Зина осекается и в недоумении смотрит на мать.
— Ты о чем?
— Я о своем возрасте, милая. Мне — пятьдесят восемь, и я собираюсь на пенсию, чтобы заниматься воспитанием и образованием Мани.
— Но…
— Но и не только для этого. О твоем воспитании, конечно, думать уже поздно, а вот об образовании все еще необходимо. Ты завтра же… Слышишь? Завтра же напишешь заявление об уходе с этой своей работы. Я договорилась, тебя возьмут в Дом культуры. Не на мое место, конечно. Пока помощником администратора. Но с одним условием: ты поступаешь на вечерний. Иди, куда хочешь. Не нравится играть, выбирай теорию музыки, или искусствоведческий, или культурологический. Только учись. А в свободное время займись наконец собой. Ты похожа на старуху.
— …
— Не смотри на меня так.

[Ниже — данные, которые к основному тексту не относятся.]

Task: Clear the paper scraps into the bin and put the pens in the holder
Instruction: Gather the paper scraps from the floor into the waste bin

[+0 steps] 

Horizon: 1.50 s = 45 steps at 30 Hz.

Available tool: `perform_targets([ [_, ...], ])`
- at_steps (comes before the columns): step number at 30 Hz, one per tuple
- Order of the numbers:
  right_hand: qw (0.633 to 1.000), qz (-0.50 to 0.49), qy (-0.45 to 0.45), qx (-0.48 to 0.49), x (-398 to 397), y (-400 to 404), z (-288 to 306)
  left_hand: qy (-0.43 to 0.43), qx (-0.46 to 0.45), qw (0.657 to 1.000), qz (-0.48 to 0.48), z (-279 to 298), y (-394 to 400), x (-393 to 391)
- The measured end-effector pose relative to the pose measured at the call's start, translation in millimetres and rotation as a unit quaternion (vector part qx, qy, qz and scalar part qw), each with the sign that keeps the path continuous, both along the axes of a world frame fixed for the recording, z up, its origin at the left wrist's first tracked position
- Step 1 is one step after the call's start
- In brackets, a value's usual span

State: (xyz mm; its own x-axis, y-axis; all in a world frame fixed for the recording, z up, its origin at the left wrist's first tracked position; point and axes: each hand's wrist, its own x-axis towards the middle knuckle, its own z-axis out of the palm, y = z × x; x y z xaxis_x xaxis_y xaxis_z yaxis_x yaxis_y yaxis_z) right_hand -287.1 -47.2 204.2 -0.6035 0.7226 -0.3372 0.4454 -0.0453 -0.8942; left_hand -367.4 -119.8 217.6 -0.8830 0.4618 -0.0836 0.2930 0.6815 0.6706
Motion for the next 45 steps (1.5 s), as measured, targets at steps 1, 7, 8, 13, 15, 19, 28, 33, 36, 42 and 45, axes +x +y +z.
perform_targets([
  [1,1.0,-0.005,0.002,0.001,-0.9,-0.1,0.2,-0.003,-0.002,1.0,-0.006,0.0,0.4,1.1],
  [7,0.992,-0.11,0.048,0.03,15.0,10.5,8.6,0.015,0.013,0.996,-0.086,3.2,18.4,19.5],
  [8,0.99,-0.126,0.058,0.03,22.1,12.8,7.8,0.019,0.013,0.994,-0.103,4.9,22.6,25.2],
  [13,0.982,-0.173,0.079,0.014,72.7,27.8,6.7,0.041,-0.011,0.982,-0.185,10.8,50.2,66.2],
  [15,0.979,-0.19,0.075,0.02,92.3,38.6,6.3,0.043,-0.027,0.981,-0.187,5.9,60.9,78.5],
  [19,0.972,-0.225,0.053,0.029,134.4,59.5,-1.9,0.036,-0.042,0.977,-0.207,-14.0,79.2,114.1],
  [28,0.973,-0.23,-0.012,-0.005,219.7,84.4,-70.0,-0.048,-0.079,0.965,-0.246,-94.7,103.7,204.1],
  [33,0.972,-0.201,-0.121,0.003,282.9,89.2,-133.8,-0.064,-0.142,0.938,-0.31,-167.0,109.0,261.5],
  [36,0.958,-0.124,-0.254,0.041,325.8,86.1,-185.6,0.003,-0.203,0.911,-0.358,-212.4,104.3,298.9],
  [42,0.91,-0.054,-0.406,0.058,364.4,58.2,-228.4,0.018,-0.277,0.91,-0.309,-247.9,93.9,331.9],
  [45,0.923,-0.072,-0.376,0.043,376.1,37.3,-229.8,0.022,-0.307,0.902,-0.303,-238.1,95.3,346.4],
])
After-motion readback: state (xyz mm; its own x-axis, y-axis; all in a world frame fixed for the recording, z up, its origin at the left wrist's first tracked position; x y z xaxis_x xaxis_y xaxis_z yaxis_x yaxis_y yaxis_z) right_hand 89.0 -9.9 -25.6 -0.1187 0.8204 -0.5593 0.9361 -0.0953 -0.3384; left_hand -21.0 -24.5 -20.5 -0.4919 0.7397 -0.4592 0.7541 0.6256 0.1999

Это правда. К тому же у меня, собственно говоря, все. Таков мой план. И он, по-моему, прекрасный.
— Прекрасный. Твоя пенсия и моя зарплата помощника администратора Дома культуры — это гораздо меньше, чем заработки концертмейстера с ткачихой пятого разряда, тебе не кажется?
— Ничего, справимся. Может, Валера поможет.
— Валера? — Зина не сдерживает иронии. После того как жена восемь лет назад увезла брата из московской коммуналки в просторную кубанскую хату своих родителей, вести от него приходили редко, а те, что приходили, умещались на открытках с розами для матери и с зайчиками для сестры.
— Ладно. И без Валеры обойдемся. Главное, — забудь о фабрике, Зина. Пора закончить этот нелепый подростковый бунт.
И Зинка закончила, бунтовать перестала, поступила на театроведческий, освоилась в Доме культуры. И сама как-то выправилась, похорошела, распрямилась, стала носить каблуки, останавливаться перед зеркалом, красить глаза и губы.
За одной из таких остановок и застал ее Михаил Абрамович Фельдман. У Зины навсегда сохранились в памяти мельчайшие детали этого мгновения. Вот она стоит в коридоре у зеркала, не думая ни о чем, кроме как о цвете помады, который выбрать. Вот слышит два требовательных звонка, означающих, что пришли к Тамаре. Вот кричит: «Откройте, теть Фрось!», нисколько не интересуясь тем, кто может оказаться за дверью. И как это только сердечко не екнуло, не защемило? Вот водит по губам с нежно-сиреневым содержимым тюбика, видит свое отражение, Фросю, воинственно застывшую в дверях, и возвышающегося над ней мужчину. У него старая, поношенная одежда, стоптанные ботинки и благородная, даже красивая внешность: тонкое, вытянутое лицо с острыми скулами, большие, чуть навыкате глаза, низкие, густые брови, высокий лоб, чуть длинноватый нос и узкие, но четко очерченные губы. «Белинский»[2], — решает про себя Зинка, но и при этом сознание ее не озаряется и толикой догадки. Мужчина что-то говорит Фросе. Зина не слышит. Она только видит, как дворничиха отступает и в нерешительности оборачивается. И тут Зина понимает. Помада чиркает сиреневой дугой по щеке и падает на пол, а за ней падает на пол без чувств и сама Зинаида.
Примечания
1
Рабочие части ткацкого станка.
2
Белинский Виссарион Григорьевич (1811–1848) — русский литературный критик.